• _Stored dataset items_
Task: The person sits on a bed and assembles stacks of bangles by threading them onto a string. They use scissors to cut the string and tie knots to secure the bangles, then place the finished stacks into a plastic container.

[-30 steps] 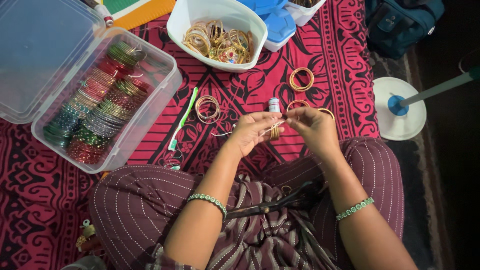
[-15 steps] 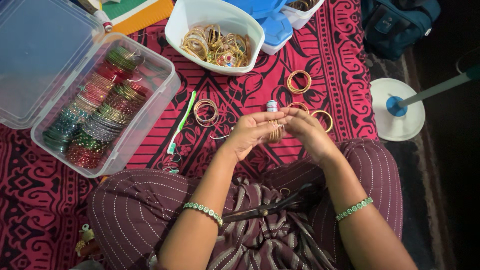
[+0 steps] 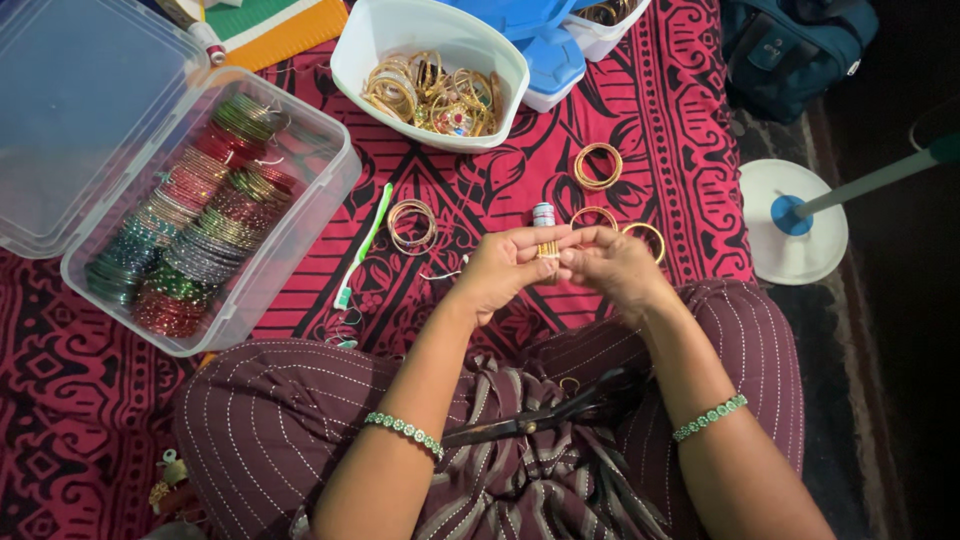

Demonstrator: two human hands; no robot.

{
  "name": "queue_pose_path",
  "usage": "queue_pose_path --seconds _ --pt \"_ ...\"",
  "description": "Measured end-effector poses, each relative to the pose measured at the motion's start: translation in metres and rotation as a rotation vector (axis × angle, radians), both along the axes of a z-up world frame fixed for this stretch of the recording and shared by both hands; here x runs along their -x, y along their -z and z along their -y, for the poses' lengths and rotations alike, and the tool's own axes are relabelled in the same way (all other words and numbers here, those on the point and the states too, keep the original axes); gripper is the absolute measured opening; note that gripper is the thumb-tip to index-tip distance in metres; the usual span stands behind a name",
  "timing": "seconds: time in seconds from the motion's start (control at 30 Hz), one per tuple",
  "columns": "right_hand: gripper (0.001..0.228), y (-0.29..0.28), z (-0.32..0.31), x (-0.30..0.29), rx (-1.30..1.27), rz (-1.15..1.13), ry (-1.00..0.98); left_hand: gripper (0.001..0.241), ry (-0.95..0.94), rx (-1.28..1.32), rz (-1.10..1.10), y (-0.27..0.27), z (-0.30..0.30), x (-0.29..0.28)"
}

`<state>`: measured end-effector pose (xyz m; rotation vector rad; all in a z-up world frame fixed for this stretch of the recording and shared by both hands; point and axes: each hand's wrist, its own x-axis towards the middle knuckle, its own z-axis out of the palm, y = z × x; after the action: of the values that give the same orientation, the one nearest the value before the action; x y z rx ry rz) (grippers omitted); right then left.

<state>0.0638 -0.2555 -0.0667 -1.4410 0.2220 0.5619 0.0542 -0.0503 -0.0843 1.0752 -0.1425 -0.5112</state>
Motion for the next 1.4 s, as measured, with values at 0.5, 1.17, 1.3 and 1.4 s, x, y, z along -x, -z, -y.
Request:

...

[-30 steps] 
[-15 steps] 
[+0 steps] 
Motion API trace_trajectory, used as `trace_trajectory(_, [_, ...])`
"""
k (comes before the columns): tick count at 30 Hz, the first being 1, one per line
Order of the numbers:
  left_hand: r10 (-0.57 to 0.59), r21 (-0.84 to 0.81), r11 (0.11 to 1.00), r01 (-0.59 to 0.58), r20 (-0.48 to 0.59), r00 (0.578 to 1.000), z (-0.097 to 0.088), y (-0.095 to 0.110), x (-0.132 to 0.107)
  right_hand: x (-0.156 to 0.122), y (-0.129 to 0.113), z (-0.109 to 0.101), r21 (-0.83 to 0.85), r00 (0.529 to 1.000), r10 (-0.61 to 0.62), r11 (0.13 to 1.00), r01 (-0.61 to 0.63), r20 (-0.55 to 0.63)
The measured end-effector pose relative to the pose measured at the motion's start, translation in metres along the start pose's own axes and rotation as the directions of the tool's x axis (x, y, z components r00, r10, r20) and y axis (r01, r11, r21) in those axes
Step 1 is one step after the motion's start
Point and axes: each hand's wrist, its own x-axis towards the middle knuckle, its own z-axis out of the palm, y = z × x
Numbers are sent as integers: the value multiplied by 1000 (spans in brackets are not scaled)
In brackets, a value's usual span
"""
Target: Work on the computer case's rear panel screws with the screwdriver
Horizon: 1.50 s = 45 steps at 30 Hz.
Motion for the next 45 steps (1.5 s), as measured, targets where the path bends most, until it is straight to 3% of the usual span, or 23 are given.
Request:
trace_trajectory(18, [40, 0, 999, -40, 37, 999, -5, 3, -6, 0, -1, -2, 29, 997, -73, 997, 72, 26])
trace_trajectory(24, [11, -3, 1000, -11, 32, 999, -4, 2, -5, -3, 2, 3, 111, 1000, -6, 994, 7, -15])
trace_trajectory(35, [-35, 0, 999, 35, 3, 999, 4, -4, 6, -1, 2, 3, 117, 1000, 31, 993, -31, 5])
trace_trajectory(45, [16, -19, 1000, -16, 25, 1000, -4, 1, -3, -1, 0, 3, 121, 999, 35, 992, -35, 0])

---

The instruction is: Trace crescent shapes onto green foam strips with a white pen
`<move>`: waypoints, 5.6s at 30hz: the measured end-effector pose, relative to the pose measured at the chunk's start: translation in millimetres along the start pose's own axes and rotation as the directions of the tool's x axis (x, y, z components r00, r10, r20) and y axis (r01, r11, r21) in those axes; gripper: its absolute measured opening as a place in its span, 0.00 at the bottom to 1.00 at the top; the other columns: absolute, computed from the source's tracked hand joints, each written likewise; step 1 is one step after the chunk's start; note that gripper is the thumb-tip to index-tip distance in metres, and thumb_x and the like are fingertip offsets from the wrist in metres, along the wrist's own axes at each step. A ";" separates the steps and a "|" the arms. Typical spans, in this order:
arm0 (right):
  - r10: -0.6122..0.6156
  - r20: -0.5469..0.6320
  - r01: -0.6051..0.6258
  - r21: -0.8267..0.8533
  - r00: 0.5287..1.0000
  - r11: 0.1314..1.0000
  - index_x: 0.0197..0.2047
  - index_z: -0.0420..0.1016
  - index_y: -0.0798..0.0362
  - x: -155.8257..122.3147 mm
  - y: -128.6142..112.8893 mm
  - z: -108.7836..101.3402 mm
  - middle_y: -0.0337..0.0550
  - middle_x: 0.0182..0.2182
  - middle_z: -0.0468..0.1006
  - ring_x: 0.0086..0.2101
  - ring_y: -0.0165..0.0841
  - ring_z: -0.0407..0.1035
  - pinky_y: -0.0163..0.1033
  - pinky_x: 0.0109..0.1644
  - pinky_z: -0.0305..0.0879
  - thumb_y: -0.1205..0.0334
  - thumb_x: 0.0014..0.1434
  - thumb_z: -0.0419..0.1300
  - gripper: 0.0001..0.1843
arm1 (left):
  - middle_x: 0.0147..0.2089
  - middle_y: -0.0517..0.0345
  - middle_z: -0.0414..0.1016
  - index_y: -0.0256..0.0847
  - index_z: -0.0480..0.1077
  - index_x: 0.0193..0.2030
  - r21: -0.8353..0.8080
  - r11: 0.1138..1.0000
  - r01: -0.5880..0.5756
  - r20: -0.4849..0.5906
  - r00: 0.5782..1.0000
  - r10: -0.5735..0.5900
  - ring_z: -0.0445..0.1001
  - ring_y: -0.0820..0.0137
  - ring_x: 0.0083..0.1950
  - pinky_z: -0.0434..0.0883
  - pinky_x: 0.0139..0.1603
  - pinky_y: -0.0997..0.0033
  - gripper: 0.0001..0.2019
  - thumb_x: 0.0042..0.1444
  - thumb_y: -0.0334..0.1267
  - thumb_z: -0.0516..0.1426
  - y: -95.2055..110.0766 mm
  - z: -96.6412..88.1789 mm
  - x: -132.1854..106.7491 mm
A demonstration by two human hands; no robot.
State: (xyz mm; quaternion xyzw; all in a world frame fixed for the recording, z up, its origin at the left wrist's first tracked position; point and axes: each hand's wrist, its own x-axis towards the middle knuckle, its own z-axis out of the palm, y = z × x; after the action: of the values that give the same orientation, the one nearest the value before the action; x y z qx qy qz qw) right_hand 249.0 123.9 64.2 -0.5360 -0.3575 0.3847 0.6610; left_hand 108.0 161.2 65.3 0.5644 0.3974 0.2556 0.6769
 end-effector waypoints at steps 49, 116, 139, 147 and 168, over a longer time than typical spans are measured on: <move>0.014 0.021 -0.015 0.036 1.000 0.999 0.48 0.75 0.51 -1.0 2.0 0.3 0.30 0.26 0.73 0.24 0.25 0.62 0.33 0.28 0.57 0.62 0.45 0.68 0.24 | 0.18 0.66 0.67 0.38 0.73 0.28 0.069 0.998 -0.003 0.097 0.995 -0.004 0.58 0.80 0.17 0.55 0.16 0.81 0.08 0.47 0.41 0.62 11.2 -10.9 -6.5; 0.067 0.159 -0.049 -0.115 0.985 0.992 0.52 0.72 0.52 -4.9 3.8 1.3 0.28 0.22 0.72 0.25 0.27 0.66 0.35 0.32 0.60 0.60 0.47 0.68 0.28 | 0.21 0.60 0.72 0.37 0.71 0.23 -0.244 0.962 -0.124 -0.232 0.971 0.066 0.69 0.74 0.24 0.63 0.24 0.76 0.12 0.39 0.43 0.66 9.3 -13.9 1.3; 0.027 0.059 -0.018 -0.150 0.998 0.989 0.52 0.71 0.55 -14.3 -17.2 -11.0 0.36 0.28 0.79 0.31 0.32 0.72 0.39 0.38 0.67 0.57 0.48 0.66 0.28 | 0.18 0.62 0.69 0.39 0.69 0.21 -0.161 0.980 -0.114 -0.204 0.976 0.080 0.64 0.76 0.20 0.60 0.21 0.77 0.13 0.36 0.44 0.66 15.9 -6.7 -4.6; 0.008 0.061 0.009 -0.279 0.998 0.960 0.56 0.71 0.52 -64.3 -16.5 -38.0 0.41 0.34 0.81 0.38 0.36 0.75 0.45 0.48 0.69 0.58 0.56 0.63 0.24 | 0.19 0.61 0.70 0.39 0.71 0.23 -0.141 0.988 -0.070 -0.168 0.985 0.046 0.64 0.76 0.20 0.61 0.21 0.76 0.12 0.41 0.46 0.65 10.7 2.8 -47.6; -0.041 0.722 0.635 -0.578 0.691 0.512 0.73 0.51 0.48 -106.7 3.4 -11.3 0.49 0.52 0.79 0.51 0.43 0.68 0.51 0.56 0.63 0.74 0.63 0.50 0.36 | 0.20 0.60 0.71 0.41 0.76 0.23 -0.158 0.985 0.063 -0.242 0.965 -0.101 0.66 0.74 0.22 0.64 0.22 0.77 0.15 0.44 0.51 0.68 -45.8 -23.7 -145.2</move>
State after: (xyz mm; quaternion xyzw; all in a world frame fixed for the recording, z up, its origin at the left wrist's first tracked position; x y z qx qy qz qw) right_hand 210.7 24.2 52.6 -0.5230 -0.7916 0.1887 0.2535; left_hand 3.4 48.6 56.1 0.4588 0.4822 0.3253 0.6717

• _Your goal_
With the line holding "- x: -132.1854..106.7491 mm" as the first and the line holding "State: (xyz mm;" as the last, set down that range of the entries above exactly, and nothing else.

• _Answer space_
  - x: -132.1854..106.7491 mm
A demonstration by two human hands; no robot.
State: (xyz mm; quaternion xyzw; all in a world frame fixed for the recording, z up, its origin at the left wrist's first tracked position; point and axes: each hand's wrist, its own x-axis towards the middle knuckle, its own z-axis out of the palm, y = z × x; after the action: of the values that give the same orientation, the one nearest the value before the action; x y z qx qy qz qw) right_hand 249.0 123.9 64.2 -0.5360 -0.3575 0.3847 0.6610; left_hand 108.0 161.2 65.3 0.5644 0.3974 0.2556 0.6769

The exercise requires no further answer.